STANGER Then there are crimes that you consider worse than murder?

GILMORE Well, Jesus, I don't know, there's all kinds of crimes, you know . . . what some governments do to their people, you know? Forms of brainwash in some countries . . . I think some forms of behavior modification, like, ah, you know, the irreversible forms, like lobotomies, and ah, you know, Prolixin-I won't say they're worse than murder, but man, you gotta give it some thought . . . You don't interfere with somebody's life. You let people meet their own fate.
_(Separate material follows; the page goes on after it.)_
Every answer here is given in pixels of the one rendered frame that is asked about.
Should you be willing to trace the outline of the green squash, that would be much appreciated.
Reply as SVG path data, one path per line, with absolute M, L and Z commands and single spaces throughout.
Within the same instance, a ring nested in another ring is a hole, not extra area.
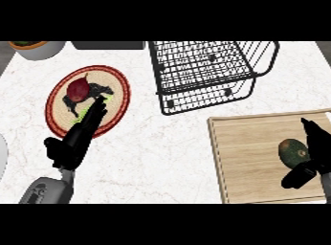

STANGER Didn't you interfere with Jensen's and, ah, Bushnell's lives?

GILMORE Yes.

STANGER You think you had any right to do that?

GILMORE No. (sighs)

MOODY If you really believe that your soul is full of evil, and if you really wish to atone, why haven't you attempted . . . some expression of remorse?

GILMORE I don't believe my soul is that full of evil.

MOODY Do you think it's filled with any?

GILMORE More evil than yours, or Rod's, or, uh, a lot of people's. I think I'm further from God than you are, and I would like to come closer.

MOODY Do you think expressing remorse is mushy?

GILMORE I'm afraid the newspapers would interpret it in a mushy light.

Campbell might be right. With all his poses, Gary was still rising to the interview so well it was frustrating on occasion not to be able to conduct the interviews oneself.

Yet Farrell was just as glad it couldn't happen. He was saved thereby from having to muster that twinkle of the eye at which he had become so reassuring. Or that firm handshake which said, "I'm here to listen to you, man to man, buddy to buddy." All those things interviewers did, those up-front sympathies, those gut-grinder empathies. This way, there was no quickly-arrived-at brotherhood to betray.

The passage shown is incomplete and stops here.